Professors of Practice:
Richard Cranford is a Professor of Practice in French, is researching espionage in the Seventeenth and Eighteenth centuries in view or preparing a study of intrigue in those centuries.

Bouchaib Gadir received his B.A. degree in Arabic Language and Literature from the Faculté des Lettres et des Sciences Humaines in Casablanca. His Diplôme d'études approfondies in Arabic Language and Literature is from the University of Mohammed V in Rabat. His Diplôme d'études supérieures in Arabic Language and Literature is from the Faculté des Lettres et des Sciences Humaines in Casablanca. He has a Ph.D in Francophone Studies from the University of Louisiana at Lafayette. He worked as an Assistant Professor of Arabic at Virginia Military Institute from 2006 through 2008. He is a former board member of "La Coordination des Chercheurs sur les Littératures Maghrébines et Comparées". His research focuses on language learning theories, Medieval Arabic literature, Polyphony in Modern Arabic novel and Identity and Exile in the Francophone Novel of the Maghreb.
Alexandra Reuber is director of the Language Program and a Professor of Practice in French. She joined the Department of French and Italian in 2006. She received an M.A. in English and French literature from the RWTH-University, Aachen, Germany, an M.A. in teaching foreign languages from the Studienseminar Hagen, Germany, and a PhD. in Comparative Literature from Louisiana State University. Her specialization is nineteenth-century literature, with special interest in gothic and fantastic writing. In addition to her various conference presentations and recent publications in Etudes françaises, Nineteenth Century Literature in English, as well as in The Journal of College Teaching, she is currently working on a book manuscript exploring the development of the uncanny in nineteenth-century literature.
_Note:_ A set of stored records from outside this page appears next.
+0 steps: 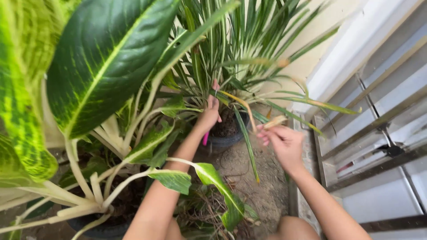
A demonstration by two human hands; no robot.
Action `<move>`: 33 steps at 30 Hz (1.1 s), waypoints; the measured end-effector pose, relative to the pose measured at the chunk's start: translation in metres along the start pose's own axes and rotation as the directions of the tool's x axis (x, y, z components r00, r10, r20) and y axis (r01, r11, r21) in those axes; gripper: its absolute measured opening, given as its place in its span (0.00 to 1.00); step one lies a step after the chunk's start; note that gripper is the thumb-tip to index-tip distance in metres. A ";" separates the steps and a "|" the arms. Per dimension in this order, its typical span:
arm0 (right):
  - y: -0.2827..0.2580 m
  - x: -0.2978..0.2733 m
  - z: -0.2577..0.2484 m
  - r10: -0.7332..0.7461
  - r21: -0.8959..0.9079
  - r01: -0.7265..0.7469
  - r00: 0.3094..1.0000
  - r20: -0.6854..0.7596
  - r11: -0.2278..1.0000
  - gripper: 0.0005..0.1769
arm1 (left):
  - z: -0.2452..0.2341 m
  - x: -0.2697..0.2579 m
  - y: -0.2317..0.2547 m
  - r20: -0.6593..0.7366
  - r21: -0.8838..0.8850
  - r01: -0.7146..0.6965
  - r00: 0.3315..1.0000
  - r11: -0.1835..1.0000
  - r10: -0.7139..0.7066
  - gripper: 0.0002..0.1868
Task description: Pruning leaves and stems of potted plants using scissors.
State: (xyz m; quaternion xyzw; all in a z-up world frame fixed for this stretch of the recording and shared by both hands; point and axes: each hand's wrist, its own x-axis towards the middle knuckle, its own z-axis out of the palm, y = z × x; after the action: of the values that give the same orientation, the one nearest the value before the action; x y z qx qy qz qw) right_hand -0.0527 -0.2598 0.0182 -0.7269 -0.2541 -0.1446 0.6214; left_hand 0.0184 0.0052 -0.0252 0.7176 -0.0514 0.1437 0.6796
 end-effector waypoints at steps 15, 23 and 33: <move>0.005 -0.010 0.022 0.810 -0.783 -0.226 0.271 0.520 0.579 0.20 | -0.025 -0.011 0.024 0.245 -0.205 0.181 0.961 0.962 -0.128 0.35; 0.122 0.042 -0.017 0.674 -0.684 -0.354 0.687 0.272 0.637 0.16 | 0.024 -0.027 -0.027 -0.074 0.081 -0.018 0.997 0.997 0.024 0.28; 0.295 0.022 0.021 0.833 -0.346 -0.759 0.522 0.180 0.551 0.25 | 0.127 -0.168 -0.174 -0.369 -0.498 0.675 0.403 0.544 -0.838 0.16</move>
State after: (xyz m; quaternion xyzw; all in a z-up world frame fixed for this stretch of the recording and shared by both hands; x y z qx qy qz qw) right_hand 0.1257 -0.2637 -0.2192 -0.8396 0.0289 0.2516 0.4806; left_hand -0.0776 -0.1286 -0.2428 0.4813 0.4692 0.0148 0.7403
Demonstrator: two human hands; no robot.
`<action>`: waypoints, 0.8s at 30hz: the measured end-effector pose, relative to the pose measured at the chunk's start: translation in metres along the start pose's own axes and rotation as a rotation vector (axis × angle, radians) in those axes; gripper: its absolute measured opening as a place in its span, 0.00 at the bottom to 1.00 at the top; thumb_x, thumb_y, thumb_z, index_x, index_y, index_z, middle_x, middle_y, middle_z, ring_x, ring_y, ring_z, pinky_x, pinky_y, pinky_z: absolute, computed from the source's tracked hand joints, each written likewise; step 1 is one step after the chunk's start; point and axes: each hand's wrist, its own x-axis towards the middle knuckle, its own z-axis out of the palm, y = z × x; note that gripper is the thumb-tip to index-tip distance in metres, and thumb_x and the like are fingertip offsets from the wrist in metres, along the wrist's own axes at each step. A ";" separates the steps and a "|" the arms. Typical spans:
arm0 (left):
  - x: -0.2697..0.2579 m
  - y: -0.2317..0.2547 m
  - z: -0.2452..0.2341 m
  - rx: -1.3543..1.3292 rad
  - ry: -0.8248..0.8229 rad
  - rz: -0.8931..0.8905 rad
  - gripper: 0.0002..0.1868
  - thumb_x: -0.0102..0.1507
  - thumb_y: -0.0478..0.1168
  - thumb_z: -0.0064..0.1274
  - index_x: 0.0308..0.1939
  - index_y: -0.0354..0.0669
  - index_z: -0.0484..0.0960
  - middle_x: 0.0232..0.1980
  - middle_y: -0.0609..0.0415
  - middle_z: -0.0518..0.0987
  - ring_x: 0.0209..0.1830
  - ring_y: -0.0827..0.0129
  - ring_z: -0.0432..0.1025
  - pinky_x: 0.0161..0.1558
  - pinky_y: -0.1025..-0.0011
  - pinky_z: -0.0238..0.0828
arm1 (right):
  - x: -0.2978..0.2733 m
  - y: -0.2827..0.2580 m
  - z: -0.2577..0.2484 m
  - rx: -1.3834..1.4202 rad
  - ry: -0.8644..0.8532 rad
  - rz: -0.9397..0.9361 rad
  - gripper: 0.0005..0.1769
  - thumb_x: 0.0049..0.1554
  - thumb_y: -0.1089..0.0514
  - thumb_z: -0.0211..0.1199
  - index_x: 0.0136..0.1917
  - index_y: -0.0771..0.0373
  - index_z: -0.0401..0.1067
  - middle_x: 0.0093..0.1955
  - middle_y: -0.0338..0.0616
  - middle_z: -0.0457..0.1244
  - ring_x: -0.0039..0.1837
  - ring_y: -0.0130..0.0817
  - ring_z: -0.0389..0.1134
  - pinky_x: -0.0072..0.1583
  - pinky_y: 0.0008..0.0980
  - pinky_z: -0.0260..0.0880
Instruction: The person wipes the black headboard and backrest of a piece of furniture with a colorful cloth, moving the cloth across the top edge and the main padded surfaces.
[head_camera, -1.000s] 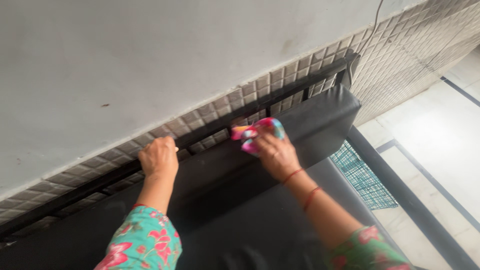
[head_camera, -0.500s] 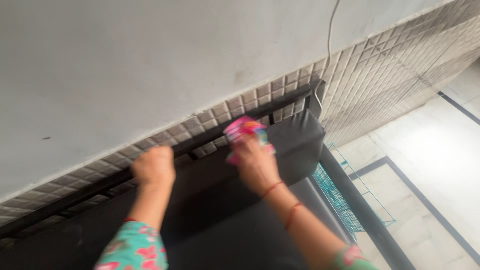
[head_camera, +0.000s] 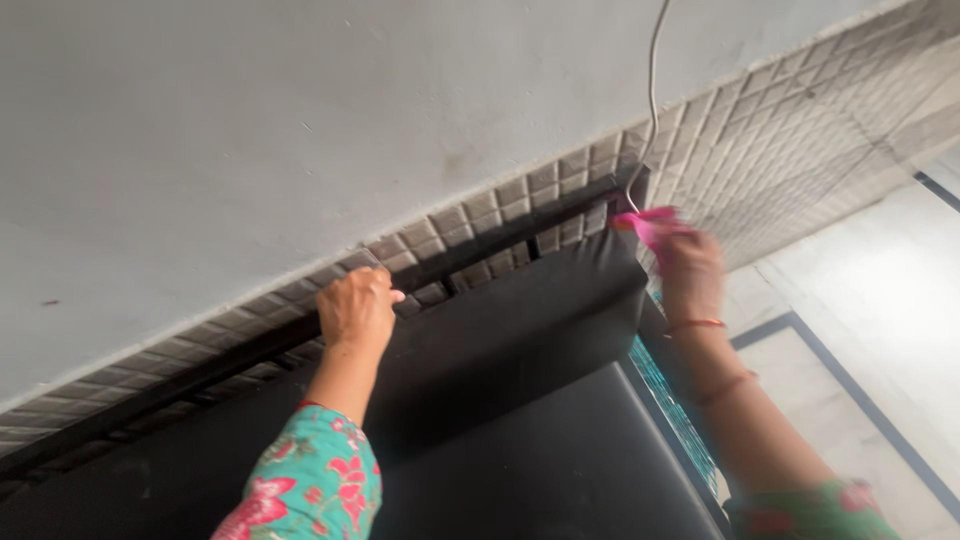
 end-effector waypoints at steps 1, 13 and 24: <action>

Annette Sojic is a Professor of Practice in French. She joined the Department of French and Italian in 2006. She received an M.A. in English and Dutch literature from the University of Liège, Belgium and a PhD. in French Literature from Tulane University. Her specialization is19th-century French Literature,with special interest in the fantastic. Her article on Maupassant's “L’Inconnue” was published in the Cahiers Naturalistes (2006). She is currently working on the relationships between fantastic narration and schizophrenia.
Franz Voelker
holds an M.A. in Law as well as an M.A. in Italian and French Literature from the University of Geneva, Switzerland. He received his Ph.D. in French Literature from the University of Wisconsin-Madison in 2012. While completing his doctorate, he taught language classes in both French and Italian, as well as several classes aimed at introducing students to French culture and literature. His dissertation research examined contemporary French poets Jude Stéfan, James Sacré, and Dominique Fourcade’s use of the elegy genre. His current research interests include French and Italian poetry, migration and nostalgia in francophone literature, and foreign language teaching methodology. He has published two articles, one on Michelangelo Buonarroti, and one on James Sacré.